### Task brief
Retype the records below from their first line through the line containing "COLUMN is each", and include nothing else.

(Dataset excerpts)
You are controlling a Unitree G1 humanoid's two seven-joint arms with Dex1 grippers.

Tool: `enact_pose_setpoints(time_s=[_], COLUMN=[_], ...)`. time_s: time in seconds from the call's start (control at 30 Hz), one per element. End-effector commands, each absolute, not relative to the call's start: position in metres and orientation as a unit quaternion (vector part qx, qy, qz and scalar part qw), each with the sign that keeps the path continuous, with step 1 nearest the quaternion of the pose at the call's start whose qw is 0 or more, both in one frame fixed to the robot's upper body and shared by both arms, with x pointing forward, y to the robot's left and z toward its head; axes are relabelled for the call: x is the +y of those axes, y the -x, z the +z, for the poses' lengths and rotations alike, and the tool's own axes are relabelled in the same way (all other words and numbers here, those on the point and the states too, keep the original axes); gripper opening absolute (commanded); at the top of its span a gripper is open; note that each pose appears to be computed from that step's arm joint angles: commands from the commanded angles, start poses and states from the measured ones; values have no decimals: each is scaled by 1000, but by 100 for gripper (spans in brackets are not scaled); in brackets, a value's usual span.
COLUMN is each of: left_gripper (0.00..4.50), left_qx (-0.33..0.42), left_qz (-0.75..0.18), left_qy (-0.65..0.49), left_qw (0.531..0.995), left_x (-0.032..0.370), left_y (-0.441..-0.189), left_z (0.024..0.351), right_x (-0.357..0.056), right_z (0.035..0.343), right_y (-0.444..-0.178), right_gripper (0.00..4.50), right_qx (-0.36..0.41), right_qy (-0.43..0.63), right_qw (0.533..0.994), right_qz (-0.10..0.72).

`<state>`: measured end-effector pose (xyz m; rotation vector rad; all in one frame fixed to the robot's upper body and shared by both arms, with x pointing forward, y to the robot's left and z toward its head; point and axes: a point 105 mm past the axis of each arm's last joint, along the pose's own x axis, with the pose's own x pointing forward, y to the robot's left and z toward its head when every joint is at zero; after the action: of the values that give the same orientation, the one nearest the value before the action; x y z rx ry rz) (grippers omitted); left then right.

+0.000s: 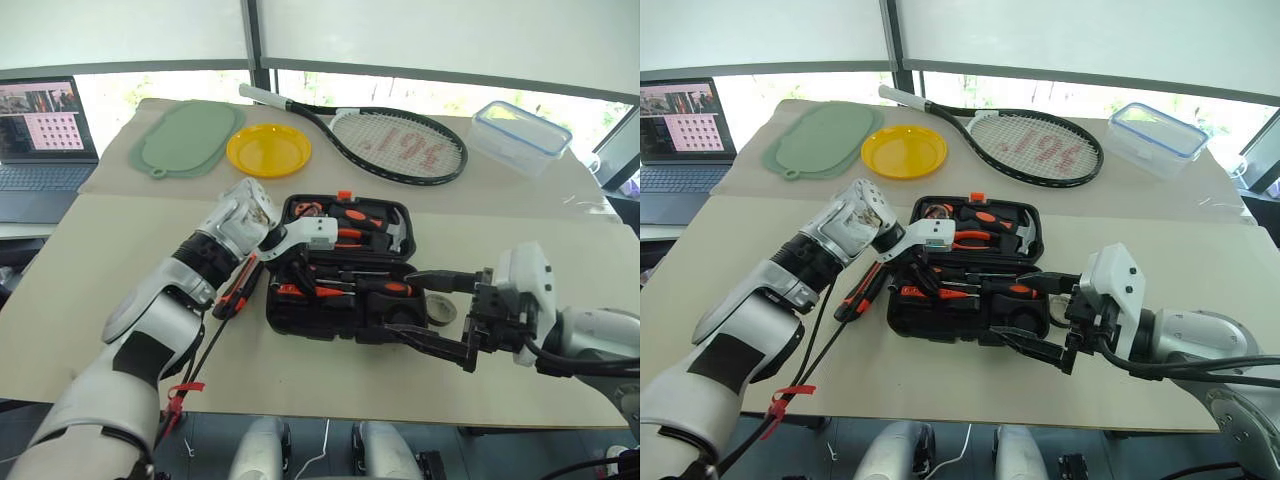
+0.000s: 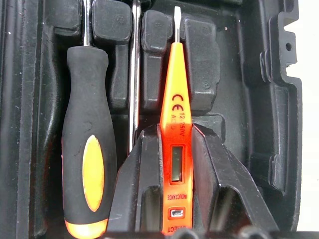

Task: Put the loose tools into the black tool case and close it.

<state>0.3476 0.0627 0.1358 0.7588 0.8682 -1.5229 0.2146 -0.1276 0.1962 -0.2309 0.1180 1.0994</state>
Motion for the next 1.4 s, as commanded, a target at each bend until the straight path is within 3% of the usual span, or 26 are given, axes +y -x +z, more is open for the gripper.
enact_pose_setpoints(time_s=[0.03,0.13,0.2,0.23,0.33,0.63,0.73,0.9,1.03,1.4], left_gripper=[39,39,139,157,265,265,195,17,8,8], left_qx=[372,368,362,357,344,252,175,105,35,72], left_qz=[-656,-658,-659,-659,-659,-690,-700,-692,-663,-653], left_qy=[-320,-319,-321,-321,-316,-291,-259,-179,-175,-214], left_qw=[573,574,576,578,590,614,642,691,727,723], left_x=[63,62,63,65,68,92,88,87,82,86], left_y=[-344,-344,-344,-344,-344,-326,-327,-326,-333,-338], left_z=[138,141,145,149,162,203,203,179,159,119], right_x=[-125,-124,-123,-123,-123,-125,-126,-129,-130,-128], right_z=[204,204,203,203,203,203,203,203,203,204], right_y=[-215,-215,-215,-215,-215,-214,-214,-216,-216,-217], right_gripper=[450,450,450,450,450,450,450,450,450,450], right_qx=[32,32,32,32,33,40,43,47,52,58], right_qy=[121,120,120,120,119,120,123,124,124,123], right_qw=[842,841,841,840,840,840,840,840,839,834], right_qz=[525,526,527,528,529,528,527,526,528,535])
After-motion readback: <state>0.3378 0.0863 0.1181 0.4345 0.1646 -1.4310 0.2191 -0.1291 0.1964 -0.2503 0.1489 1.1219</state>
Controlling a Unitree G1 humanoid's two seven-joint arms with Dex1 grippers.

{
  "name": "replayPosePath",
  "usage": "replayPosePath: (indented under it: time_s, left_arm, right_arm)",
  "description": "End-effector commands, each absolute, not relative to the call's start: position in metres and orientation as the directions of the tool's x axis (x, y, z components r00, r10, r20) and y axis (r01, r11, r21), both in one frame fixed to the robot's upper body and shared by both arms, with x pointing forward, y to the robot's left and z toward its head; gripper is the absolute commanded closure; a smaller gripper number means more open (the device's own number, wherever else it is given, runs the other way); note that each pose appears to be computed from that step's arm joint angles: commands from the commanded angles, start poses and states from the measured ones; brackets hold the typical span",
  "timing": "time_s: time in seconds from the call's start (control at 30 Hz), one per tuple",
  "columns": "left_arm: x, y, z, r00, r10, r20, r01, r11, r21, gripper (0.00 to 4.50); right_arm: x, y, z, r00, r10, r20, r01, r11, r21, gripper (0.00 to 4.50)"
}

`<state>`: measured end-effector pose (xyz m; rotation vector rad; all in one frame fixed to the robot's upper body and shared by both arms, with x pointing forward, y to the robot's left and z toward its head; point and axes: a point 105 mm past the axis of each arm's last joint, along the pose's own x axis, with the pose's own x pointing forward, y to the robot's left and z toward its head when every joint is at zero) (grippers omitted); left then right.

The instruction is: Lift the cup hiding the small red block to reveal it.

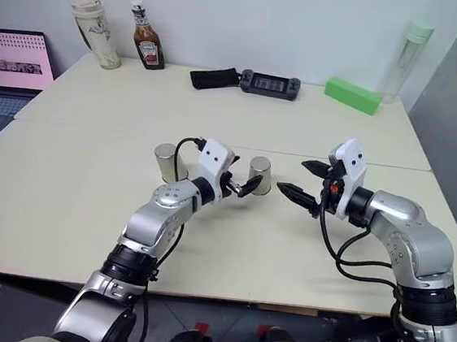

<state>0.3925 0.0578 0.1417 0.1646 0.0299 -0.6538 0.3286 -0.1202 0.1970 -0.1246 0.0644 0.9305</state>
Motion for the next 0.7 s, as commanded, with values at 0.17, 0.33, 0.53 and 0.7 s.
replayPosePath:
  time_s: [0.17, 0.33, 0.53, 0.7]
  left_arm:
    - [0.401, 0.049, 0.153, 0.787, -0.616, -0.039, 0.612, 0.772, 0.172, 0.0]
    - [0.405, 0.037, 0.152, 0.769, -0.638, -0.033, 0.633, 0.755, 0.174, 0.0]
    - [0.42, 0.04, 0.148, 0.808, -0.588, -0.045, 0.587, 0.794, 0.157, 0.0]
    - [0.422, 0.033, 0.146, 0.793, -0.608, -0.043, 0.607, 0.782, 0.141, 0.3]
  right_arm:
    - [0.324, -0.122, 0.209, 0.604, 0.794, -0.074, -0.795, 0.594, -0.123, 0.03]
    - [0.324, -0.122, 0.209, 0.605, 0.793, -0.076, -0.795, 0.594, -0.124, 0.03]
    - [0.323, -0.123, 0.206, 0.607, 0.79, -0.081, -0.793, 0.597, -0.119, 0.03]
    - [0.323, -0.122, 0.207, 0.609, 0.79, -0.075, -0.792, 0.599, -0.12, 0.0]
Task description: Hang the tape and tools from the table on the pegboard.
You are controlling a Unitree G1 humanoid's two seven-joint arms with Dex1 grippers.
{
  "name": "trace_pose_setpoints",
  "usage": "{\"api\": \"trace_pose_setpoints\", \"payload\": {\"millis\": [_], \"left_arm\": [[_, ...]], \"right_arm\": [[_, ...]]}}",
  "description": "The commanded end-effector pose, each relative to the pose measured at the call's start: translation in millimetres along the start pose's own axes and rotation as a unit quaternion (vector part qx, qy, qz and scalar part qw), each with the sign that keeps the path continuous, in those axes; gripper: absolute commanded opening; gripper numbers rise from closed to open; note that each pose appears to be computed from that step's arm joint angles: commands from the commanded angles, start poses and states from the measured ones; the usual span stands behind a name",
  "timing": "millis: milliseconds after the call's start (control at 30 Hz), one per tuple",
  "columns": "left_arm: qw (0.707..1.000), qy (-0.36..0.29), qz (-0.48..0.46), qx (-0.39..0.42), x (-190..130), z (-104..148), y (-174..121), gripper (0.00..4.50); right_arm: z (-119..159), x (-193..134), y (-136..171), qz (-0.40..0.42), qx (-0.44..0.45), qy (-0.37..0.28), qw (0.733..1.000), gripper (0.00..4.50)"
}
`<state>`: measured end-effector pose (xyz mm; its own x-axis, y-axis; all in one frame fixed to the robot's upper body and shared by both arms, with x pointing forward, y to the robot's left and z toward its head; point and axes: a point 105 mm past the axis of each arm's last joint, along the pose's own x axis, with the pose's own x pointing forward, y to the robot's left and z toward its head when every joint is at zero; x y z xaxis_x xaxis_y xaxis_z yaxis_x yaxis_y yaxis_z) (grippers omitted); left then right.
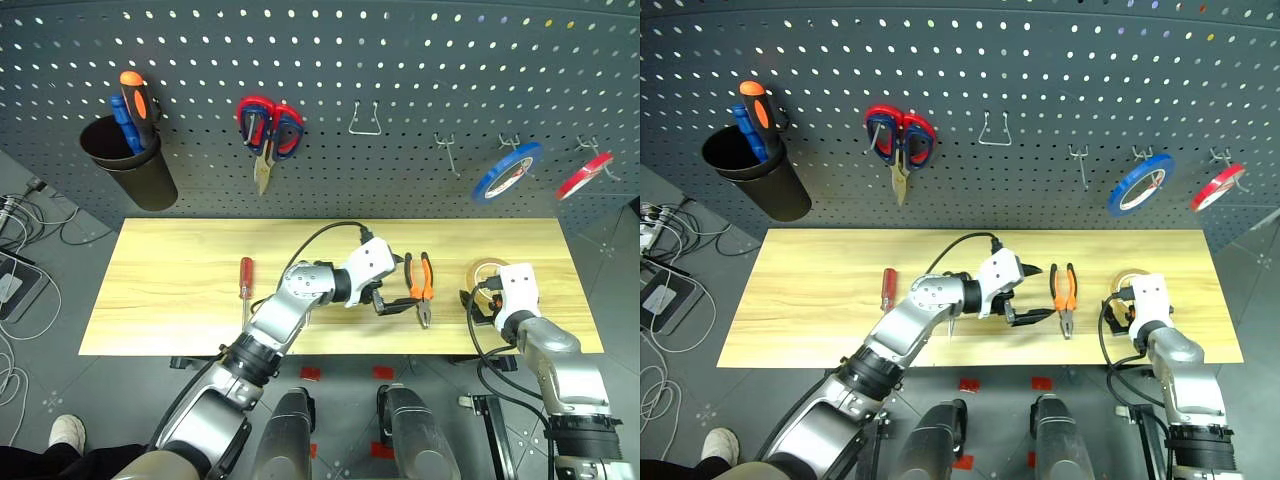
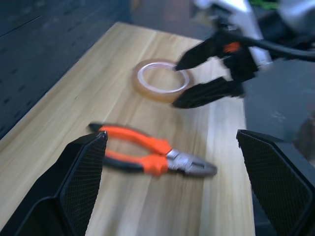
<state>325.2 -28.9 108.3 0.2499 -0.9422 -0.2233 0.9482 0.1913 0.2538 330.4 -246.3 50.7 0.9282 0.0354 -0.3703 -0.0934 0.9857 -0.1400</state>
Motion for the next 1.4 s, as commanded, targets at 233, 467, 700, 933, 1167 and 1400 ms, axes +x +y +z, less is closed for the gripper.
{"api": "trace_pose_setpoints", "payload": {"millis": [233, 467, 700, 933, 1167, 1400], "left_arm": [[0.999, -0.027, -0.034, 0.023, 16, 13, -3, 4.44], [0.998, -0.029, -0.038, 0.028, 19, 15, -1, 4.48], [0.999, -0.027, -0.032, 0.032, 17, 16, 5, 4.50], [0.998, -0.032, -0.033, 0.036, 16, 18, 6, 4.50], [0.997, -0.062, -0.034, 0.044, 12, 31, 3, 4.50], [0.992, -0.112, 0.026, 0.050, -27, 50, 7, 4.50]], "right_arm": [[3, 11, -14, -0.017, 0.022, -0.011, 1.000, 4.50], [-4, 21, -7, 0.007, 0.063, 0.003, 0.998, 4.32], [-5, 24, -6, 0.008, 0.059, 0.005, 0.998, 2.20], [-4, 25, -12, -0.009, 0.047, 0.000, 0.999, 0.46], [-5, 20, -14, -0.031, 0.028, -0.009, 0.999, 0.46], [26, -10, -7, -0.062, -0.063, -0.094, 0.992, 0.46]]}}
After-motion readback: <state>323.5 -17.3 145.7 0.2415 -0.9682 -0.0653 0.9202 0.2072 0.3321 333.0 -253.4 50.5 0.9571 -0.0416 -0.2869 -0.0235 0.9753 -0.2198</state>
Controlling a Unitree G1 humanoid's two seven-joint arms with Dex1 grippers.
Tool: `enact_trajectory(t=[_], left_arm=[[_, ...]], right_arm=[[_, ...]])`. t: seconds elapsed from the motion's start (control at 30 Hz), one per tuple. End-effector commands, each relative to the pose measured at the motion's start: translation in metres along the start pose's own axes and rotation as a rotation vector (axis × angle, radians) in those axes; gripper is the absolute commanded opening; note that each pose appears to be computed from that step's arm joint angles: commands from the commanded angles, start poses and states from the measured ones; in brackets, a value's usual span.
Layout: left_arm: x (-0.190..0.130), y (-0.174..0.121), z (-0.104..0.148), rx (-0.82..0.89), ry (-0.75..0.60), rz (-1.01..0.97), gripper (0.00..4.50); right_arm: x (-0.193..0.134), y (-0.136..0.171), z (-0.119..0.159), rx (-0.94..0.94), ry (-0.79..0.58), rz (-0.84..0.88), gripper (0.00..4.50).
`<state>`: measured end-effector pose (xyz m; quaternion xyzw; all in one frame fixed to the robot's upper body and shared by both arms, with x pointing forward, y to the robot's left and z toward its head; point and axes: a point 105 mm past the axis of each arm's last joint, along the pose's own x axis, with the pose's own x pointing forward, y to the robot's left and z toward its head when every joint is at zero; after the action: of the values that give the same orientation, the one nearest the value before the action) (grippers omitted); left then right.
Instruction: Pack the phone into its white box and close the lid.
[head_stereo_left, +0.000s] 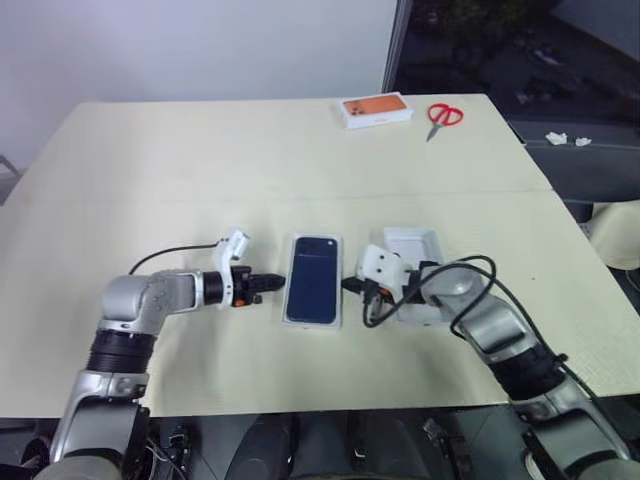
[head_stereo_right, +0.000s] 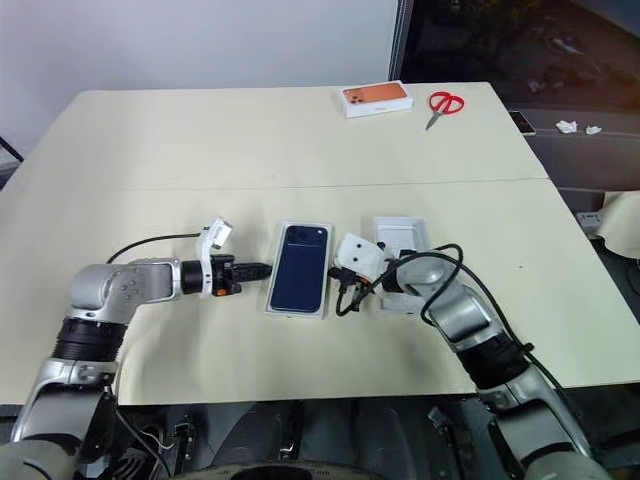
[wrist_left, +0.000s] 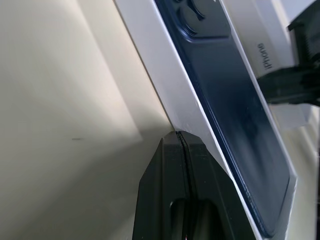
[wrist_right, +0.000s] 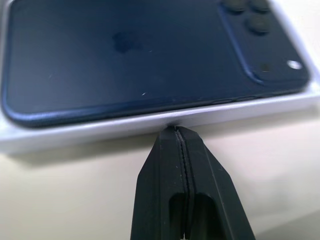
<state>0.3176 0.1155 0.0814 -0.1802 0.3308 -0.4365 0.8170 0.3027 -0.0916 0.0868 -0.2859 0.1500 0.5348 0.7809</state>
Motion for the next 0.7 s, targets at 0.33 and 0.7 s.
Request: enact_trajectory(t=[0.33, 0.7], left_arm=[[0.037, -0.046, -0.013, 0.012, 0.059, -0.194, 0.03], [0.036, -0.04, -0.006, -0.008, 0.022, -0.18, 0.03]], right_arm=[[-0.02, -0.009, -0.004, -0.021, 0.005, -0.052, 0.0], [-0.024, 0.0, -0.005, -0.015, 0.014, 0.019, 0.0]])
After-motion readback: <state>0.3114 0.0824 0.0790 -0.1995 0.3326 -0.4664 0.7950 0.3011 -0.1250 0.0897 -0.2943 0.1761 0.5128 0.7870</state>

### Solution for this task
You are controlling a Unitree G1 humanoid's two seven-joint arms with Dex1 grippers.

Tool: `enact_pose_setpoints(time_s=[_], COLUMN=[_], ...)`. time_s: time in seconds from the call's start (control at 30 Hz), one per element. End-effector commands, each absolute, not relative to the call's start: position in metres and orientation as a unit quaternion (vector part qx, qy, qz and scalar part qw), each with the sign that keeps the path continuous, with step 1 nearest the quaternion of the pose at the call's start whose qw is 0 or more, both in one frame fixed to the robot's upper body and shared by both arms, with x pointing forward, y to the robot's left and z toward its head; axes are relabelled for the call: x is the +y of those axes, y the -x, z the +z, for the poses' lengths and rotations alike, and the tool's own axes are relabelled in the same way (all other words and numbers here, those on the point and the states too, keep the original axes); gripper opening absolute (commanded); at the top of its span a gripper is open; note that each pose appears to be computed from that step's arm joint angles: commands from the commanded angles, start poses and states from the measured ones; values have no decimals: each is scaled by 1000, but by 100 for gripper (spans in brackets are not scaled); in brackets, a value's usual span.
COLUMN is each of: left_gripper (0.00..4.50), left_qx (-0.33..0.42), left_qz (-0.75..0.18), left_qy (-0.65..0.49), left_qw (0.531..0.995), left_x (-0.032..0.370), left_y (-0.441..-0.189), left_z (0.024..0.351), right_x (-0.357..0.056), right_z (0.035..0.343), right_y (-0.444..-0.178), right_gripper (0.00..4.50), right_qx (-0.36..0.41), right_qy (-0.43..0.63), right_qw (0.533..0.994), right_qz (-0.10..0.72).

That completes the answer to this exercise.